Try it - Search the listing below, and show each line that includes the word "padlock".

Data -

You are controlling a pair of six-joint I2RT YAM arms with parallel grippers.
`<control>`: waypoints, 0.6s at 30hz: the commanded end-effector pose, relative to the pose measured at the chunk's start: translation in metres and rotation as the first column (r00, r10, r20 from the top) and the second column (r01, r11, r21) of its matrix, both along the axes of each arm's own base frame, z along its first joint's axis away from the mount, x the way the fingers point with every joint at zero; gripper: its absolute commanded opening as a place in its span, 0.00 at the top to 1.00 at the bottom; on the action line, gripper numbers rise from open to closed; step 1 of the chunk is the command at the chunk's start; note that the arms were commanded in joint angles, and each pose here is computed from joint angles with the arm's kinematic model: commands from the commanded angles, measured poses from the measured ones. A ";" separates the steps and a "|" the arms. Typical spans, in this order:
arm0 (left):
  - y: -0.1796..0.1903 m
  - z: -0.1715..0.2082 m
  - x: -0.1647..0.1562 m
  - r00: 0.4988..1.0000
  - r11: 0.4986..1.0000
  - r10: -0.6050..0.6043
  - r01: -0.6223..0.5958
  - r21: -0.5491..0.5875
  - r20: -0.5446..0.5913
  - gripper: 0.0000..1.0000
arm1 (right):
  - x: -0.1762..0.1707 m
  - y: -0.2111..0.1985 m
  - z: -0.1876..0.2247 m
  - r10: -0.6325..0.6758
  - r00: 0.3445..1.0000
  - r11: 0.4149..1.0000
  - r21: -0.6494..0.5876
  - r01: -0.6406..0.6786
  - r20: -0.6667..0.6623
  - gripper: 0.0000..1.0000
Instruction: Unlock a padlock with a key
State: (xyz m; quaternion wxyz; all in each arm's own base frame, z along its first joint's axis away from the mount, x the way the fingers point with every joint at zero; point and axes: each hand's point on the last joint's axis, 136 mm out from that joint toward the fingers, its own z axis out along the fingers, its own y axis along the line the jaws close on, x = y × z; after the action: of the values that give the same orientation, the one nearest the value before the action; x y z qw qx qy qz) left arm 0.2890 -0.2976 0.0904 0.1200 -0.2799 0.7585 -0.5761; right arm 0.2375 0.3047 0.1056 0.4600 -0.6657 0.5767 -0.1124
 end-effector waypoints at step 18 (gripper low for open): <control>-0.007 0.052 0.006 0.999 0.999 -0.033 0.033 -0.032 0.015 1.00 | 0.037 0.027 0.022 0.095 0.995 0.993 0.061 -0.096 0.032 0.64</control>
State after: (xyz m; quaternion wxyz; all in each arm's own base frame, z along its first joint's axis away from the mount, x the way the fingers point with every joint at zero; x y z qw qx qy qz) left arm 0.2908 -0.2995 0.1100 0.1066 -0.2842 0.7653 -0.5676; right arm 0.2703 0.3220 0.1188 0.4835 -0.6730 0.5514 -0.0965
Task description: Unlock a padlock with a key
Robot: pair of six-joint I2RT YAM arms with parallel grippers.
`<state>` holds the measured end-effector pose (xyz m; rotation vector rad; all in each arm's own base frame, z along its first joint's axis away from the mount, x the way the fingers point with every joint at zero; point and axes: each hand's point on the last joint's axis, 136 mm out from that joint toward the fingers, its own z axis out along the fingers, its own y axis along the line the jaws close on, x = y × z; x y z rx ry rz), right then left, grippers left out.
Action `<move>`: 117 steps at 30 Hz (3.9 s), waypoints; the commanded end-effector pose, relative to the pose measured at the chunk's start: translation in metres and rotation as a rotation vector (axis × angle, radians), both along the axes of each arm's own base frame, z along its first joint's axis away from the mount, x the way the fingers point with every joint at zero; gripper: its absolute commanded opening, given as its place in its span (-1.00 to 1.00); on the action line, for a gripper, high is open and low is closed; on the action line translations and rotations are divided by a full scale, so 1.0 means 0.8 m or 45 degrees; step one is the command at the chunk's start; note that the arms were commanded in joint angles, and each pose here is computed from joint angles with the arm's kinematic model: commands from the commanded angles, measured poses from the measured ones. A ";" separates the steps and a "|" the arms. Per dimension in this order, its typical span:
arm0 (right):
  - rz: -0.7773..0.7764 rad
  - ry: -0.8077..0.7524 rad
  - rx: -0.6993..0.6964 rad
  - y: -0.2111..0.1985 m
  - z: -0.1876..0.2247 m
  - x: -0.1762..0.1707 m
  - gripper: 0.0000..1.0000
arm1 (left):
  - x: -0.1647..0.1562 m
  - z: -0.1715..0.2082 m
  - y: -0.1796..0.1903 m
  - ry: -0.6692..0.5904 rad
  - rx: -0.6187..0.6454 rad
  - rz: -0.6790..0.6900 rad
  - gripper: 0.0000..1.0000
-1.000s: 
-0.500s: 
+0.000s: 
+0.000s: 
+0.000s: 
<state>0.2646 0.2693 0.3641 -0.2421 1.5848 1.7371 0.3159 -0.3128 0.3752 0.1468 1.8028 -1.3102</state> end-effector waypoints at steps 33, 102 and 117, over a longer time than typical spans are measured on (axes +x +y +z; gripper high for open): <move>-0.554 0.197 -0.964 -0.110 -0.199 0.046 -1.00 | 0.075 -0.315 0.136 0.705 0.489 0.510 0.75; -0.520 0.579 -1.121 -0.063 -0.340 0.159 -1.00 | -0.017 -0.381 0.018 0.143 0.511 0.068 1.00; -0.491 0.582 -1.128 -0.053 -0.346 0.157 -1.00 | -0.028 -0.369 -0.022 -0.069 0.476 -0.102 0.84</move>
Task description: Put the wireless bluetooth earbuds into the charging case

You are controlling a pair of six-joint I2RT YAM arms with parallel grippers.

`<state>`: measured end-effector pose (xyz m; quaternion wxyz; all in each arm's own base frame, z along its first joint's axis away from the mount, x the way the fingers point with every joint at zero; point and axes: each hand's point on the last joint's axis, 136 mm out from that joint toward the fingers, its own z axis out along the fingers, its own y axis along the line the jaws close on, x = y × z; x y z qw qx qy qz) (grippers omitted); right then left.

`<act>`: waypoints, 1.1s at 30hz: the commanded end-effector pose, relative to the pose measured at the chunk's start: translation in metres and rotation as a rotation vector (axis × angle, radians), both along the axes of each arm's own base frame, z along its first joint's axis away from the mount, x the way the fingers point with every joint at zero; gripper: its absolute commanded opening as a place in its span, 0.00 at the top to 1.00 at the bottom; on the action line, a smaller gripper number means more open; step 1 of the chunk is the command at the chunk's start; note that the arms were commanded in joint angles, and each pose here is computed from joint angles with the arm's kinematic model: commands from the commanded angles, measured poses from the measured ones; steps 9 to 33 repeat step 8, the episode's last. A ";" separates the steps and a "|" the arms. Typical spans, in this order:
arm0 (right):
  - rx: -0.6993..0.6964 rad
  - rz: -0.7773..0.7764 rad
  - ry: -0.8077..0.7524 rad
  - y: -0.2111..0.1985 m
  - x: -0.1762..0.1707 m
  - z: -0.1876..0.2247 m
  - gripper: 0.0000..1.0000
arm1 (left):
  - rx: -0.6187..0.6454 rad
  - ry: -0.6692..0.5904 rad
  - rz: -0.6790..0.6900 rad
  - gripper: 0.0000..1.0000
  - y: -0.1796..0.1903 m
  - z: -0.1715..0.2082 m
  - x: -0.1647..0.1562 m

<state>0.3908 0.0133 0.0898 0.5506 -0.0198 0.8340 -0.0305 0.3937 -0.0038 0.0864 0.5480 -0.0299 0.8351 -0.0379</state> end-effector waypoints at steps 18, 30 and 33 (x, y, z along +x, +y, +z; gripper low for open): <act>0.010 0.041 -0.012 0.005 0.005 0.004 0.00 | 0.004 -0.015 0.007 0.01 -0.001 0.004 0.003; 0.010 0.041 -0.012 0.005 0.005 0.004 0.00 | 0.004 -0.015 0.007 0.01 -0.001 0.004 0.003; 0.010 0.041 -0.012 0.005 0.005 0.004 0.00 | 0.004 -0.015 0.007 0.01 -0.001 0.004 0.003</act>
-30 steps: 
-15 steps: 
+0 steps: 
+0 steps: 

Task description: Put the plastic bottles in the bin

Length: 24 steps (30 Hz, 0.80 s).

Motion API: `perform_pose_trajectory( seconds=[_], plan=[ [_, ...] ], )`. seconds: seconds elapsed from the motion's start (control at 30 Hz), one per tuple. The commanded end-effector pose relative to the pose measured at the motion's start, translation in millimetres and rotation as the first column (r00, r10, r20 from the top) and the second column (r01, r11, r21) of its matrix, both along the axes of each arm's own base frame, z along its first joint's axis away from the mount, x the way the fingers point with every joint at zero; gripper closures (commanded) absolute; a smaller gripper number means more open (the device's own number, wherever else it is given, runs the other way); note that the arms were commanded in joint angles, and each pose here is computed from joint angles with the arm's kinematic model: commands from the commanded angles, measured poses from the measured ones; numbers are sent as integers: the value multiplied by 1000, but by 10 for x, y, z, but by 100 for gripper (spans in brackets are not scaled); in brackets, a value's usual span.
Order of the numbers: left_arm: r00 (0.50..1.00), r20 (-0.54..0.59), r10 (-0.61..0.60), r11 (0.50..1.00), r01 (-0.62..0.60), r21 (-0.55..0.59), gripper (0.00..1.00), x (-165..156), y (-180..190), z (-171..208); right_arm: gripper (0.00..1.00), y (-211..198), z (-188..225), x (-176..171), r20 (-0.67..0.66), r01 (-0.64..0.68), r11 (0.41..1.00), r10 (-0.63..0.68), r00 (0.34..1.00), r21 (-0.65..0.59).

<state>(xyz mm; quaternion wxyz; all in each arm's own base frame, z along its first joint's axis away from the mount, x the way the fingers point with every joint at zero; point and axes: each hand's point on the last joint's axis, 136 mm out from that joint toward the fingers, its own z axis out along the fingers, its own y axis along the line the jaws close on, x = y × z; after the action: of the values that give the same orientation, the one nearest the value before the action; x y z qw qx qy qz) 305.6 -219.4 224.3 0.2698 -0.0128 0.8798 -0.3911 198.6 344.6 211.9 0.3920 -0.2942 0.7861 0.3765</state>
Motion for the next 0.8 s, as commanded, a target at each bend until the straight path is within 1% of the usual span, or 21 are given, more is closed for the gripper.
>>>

Solution to this problem -
Instruction: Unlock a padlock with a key
Task description: Unlock a padlock with a key

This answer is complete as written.